> _TO DO_: Using the records below, write out the line with "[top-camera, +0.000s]" and each line after it through the final one, exactly, and only those.
INPUT MATERIAL START
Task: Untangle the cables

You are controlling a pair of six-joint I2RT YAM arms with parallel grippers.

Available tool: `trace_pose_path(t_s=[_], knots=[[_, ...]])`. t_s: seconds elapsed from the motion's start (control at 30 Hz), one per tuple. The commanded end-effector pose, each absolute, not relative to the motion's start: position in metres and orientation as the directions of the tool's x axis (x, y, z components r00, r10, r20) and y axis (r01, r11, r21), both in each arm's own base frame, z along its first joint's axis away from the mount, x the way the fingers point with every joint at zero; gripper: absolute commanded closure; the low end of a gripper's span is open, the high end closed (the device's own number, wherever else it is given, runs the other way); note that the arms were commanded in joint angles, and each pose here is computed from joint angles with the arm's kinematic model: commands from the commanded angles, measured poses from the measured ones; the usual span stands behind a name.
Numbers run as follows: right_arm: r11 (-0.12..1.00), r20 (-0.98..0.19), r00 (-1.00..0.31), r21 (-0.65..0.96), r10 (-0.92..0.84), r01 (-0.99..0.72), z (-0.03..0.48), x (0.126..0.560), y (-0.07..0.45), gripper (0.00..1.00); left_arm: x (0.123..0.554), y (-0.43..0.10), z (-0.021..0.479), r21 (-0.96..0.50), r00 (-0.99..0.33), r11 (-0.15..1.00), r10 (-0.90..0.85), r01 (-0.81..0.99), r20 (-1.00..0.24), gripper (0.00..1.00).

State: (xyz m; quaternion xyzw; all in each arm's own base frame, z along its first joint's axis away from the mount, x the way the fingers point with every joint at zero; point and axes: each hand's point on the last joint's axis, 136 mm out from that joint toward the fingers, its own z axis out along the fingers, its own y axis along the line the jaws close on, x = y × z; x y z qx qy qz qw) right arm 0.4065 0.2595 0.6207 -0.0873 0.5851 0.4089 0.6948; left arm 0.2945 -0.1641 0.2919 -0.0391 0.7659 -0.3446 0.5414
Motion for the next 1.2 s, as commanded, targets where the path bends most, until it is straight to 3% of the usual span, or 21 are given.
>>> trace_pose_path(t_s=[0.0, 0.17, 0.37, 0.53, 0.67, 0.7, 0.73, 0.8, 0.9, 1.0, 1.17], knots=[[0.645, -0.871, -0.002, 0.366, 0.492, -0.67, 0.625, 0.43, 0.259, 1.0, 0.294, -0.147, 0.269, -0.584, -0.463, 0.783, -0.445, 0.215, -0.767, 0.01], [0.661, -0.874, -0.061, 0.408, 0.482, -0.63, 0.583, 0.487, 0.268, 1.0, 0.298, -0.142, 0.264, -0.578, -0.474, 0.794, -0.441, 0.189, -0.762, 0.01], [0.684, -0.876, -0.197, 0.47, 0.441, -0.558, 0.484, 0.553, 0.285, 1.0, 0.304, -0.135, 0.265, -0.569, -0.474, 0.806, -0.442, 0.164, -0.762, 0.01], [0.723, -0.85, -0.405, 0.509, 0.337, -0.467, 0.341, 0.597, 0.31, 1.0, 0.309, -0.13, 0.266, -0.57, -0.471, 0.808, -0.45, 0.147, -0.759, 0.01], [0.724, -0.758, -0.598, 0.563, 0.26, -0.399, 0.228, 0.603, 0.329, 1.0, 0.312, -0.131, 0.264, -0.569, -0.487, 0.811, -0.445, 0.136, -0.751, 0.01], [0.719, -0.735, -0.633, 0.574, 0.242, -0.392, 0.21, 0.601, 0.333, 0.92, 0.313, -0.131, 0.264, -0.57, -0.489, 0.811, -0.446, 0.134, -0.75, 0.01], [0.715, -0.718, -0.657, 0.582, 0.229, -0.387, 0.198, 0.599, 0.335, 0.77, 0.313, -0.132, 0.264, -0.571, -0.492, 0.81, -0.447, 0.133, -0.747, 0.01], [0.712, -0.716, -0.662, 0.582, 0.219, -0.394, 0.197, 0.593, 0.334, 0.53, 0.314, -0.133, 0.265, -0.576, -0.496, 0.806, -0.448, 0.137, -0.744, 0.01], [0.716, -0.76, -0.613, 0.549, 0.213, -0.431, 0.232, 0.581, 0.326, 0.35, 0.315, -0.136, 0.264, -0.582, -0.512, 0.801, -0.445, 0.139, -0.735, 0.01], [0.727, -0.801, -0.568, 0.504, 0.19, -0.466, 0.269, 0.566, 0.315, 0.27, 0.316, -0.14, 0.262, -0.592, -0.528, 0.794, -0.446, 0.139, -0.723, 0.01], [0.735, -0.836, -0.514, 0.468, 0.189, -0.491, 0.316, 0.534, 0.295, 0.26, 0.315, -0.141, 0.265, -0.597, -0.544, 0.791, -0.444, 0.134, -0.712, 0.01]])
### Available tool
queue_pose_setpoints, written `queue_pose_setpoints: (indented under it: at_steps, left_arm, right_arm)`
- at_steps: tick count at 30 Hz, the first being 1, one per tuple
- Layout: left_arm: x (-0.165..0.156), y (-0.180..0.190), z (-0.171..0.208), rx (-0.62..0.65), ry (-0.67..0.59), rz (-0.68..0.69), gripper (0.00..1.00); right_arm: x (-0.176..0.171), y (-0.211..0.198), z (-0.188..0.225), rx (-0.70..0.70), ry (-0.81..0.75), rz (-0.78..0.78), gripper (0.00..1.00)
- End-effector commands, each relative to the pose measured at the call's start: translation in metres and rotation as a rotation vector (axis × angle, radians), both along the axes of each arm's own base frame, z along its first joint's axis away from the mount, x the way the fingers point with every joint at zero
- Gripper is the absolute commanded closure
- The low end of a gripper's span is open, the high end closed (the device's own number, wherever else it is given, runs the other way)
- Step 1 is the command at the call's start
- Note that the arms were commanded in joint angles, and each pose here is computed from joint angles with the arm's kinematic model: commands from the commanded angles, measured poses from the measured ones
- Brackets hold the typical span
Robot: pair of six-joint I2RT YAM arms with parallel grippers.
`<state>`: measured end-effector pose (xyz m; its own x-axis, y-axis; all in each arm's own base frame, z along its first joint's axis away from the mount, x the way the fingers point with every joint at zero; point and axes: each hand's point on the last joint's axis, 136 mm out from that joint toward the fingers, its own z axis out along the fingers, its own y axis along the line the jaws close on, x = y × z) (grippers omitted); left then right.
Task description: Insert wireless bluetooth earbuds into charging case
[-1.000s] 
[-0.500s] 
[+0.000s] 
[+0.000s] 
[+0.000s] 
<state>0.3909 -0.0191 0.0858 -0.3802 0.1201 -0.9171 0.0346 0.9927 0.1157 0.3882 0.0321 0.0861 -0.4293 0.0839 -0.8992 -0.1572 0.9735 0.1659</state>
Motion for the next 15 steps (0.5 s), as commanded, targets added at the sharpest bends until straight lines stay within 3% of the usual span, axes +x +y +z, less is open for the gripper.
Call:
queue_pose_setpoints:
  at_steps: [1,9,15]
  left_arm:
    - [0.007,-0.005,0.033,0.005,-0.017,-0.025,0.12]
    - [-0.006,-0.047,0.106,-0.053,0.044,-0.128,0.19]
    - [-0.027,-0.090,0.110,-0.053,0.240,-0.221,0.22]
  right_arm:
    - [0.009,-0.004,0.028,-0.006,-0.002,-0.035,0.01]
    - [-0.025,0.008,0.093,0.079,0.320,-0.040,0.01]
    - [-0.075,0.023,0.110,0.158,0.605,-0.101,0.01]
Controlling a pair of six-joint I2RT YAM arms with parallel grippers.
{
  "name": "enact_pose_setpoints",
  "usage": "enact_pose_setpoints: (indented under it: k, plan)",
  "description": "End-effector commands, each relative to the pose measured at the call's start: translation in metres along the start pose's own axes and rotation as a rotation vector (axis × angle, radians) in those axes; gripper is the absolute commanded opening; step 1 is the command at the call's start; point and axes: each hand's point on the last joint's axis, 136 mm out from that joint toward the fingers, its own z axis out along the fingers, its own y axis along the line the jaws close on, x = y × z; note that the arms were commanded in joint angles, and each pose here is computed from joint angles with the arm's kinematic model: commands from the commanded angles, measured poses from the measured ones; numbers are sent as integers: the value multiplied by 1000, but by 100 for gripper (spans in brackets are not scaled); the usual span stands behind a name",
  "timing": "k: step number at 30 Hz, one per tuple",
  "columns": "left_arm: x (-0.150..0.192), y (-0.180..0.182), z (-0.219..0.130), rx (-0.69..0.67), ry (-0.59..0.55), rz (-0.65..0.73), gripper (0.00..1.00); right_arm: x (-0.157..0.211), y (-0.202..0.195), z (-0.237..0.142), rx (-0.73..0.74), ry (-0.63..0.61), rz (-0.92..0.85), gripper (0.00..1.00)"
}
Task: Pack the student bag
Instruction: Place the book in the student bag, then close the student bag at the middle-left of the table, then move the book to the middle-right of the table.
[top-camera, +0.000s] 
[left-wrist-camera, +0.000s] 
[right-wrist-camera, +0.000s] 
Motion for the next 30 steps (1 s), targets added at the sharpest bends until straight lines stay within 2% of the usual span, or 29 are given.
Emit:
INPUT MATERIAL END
> _FINISHED TASK_:
[top-camera, +0.000s] 
[left-wrist-camera, +0.000s] 
[right-wrist-camera, +0.000s] 
Motion for the next 30 steps (1 s), targets added at the sharpest bends until straight lines stay within 2% of the usual span, or 29 are given.
Emit:

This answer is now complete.